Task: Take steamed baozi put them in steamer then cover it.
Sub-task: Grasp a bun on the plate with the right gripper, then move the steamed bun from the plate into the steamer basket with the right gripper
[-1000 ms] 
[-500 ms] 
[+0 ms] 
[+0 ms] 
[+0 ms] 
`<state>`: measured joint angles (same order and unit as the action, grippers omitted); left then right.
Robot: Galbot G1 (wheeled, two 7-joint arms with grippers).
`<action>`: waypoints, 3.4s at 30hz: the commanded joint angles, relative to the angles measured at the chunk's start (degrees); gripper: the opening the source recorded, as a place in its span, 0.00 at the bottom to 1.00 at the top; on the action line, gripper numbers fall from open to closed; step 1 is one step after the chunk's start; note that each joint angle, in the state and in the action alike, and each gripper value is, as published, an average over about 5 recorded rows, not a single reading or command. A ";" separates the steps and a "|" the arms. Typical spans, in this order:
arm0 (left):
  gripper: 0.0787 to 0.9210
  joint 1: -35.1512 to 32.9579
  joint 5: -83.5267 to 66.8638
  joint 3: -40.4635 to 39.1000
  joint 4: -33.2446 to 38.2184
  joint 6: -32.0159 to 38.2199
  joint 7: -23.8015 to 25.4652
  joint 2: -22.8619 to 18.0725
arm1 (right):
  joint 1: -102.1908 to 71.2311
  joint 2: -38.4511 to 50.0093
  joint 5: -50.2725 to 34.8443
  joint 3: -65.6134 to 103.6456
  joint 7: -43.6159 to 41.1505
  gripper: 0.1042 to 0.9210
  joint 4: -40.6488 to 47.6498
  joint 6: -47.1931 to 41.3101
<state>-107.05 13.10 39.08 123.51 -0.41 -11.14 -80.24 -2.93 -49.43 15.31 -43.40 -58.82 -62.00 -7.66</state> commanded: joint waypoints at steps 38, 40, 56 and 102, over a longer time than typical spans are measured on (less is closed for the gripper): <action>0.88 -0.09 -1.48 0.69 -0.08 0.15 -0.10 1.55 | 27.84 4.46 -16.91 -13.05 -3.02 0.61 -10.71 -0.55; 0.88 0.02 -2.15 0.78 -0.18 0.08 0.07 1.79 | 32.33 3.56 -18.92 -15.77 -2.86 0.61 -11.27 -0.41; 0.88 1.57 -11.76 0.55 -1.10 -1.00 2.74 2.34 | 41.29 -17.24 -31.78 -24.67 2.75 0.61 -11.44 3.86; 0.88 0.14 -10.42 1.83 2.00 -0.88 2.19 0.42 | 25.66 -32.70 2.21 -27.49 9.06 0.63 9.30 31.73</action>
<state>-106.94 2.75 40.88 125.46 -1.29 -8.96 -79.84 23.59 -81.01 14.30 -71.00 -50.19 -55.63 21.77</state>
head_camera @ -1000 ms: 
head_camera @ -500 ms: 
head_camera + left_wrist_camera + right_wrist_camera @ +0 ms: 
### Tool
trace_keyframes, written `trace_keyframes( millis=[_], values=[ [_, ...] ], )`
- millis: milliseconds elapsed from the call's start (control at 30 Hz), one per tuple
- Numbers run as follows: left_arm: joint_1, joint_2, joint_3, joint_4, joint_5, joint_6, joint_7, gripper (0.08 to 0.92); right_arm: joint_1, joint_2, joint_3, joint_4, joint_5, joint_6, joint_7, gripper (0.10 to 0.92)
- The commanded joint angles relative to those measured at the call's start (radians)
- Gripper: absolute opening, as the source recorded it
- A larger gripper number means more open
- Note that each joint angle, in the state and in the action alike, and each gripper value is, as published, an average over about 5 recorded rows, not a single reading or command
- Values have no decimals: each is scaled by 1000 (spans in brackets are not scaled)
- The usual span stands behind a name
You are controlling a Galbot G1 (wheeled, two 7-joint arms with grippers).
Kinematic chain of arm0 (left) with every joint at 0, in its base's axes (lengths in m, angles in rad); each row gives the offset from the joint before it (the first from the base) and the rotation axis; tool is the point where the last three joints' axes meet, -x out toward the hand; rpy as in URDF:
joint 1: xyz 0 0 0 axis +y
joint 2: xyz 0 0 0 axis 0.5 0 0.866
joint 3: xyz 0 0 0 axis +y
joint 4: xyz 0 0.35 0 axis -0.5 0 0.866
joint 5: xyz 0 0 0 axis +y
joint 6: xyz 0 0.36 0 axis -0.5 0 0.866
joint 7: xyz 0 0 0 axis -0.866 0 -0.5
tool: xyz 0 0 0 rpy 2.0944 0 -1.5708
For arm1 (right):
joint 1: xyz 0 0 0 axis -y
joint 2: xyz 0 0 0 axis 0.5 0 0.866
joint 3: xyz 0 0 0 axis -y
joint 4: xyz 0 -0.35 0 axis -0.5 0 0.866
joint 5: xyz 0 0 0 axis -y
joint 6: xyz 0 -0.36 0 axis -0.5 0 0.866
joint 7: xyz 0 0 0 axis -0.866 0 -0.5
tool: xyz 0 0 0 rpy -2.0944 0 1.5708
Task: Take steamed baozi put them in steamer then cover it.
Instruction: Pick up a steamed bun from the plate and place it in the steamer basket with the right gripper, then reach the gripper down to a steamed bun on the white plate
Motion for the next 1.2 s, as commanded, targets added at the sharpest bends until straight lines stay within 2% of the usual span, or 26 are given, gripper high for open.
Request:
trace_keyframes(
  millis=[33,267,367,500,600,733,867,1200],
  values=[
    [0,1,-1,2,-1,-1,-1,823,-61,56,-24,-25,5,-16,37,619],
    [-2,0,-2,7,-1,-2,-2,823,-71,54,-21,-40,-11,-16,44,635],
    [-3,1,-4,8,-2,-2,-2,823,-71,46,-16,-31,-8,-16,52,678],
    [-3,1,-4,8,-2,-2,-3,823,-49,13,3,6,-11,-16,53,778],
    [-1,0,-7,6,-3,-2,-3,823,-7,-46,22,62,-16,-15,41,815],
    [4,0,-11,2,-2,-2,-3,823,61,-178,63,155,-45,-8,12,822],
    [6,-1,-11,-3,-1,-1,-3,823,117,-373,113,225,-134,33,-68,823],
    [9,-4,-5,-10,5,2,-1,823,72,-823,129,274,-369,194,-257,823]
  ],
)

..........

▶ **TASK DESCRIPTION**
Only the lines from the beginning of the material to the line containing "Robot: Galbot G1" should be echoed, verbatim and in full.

▶ **OUTPUT**
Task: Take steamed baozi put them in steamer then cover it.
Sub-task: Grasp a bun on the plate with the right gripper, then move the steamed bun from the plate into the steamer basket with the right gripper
[-1000 ms] 
[-500 ms] 
[+0 ms] 
[+0 ms] 
[+0 ms] 
`<state>`: measured joint angles (same order and unit as the action, grippers omitted); left then right.
Robot: Galbot G1 (wheeled, two 7-joint arms with grippers).

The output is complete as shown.